If $_COOKIE['id'] does not have a value, then $id in your SQL statements will be blank, leaving your SQL looking like this:
UPDATE members SET ends = 'something' WHERE (id = )
which, of course, is invalid SQL.
Only one of the SQL statements will execute, and that's the last one. You need to add some whitespace before the WHERE clause, like this:
$sql="UPDATE members SET ends = '$ends' WHERE (id = $id)";
Also be wary of SQL injection attacks in the event that your cookie is altered by the end user.
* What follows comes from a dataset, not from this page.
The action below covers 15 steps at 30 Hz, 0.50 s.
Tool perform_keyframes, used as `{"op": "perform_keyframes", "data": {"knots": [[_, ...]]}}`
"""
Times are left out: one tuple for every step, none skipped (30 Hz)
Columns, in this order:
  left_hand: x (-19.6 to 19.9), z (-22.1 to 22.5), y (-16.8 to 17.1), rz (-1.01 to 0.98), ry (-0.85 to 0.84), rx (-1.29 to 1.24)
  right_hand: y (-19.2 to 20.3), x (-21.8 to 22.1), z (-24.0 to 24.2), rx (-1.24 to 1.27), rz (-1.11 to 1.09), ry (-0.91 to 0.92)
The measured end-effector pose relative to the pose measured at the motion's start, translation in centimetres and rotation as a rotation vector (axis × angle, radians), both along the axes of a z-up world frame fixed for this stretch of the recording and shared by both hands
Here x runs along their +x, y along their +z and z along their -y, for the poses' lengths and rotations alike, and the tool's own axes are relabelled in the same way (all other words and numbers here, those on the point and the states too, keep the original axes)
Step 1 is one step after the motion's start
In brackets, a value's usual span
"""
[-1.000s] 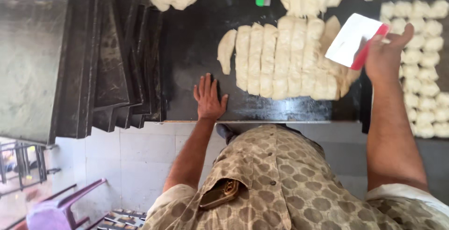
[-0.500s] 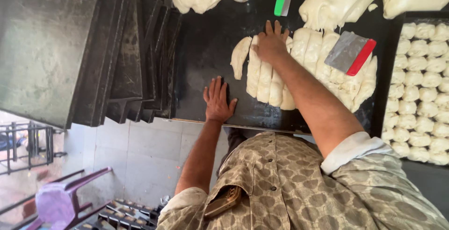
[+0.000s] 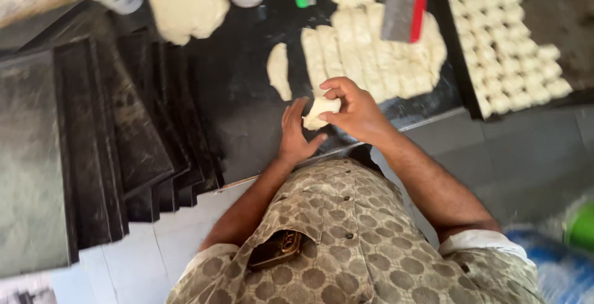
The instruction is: The person uses a bench scraper to cut portions of dough from a larger mass, then uses their hands to roll and pinch the small portions into rounded shapes, placing them onto a metal baking tray.
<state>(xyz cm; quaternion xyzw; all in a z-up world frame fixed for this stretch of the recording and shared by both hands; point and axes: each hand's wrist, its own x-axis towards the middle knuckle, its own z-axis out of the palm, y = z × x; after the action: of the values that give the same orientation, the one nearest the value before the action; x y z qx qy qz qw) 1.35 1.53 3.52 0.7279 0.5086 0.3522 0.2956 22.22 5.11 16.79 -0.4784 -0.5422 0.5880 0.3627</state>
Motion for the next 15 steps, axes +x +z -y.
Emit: {"op": "perform_keyframes", "data": {"knots": [[0.7, -0.9, 0.5, 0.046, -0.052, -0.108, -0.4, 0.9, 0.7, 0.062, -0.063, -0.054], [1.3, -1.8, 1.0, 0.091, -0.154, -0.211, -1.1, 1.9, 1.4, 0.127, -0.123, -0.107], [1.8, -2.5, 1.4, 0.132, -0.248, -0.318, -1.8, 3.3, 2.2, 0.191, -0.182, -0.152], [2.4, -3.0, 1.8, 0.170, -0.342, -0.426, -2.4, 5.1, 3.0, 0.155, -0.192, -0.250], [3.1, -3.4, 2.3, 0.266, -0.418, -0.543, -3.0, 7.2, 3.3, 0.118, -0.203, -0.332], [3.7, -3.9, 2.8, 0.361, -0.492, -0.661, -3.6, 9.2, 3.6, 0.082, -0.214, -0.415], [4.3, -4.0, 3.2, 0.461, -0.549, -0.783, -4.3, 11.1, 4.0, 0.032, -0.288, -0.459], [5.2, -4.1, 3.5, 0.399, -0.546, -0.819, -5.0, 13.1, 4.4, -0.017, -0.363, -0.504], [6.4, -4.5, 3.5, 0.336, -0.531, -0.845, -5.9, 14.9, 4.3, -0.062, -0.442, -0.535], [7.7, -5.0, 3.3, 0.273, -0.516, -0.870, -6.9, 16.3, 4.3, -0.073, -0.351, -0.575], [8.8, -5.4, 2.6, 0.168, -0.506, -0.868, -8.5, 16.7, 4.3, -0.088, -0.263, -0.613], [10.1, -5.9, 1.6, 0.064, -0.495, -0.867, -9.8, 17.2, 4.1, -0.102, -0.175, -0.651], [11.0, -6.0, 0.2, -0.044, -0.488, -0.867, -10.9, 17.4, 4.7, 0.049, 0.139, -0.646], [11.6, -5.8, -1.2, -0.154, -0.532, -0.745, -11.6, 17.3, 5.9, 0.202, 0.452, -0.626], [12.1, -5.7, -2.6, -0.261, -0.577, -0.622, -12.2, 17.1, 6.5, 0.355, 0.765, -0.592]]}}
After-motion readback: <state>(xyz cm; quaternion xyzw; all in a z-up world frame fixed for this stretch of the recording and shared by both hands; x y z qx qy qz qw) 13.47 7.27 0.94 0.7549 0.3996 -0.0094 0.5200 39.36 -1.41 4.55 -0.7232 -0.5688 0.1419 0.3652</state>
One other thing of note is your orderid column. Is it a VARCHAR or some other unique identifier? If it's an integer, then setting it to empty string will not work. You might want to rethink your schema a bit here.
EDIT: Another thing you need to do is check to make sure the cookies actually have values. If not, your SQL strings will be messed up. Have you though about using parameterized queries through PDO so you don't have to worry about SQL injection at all?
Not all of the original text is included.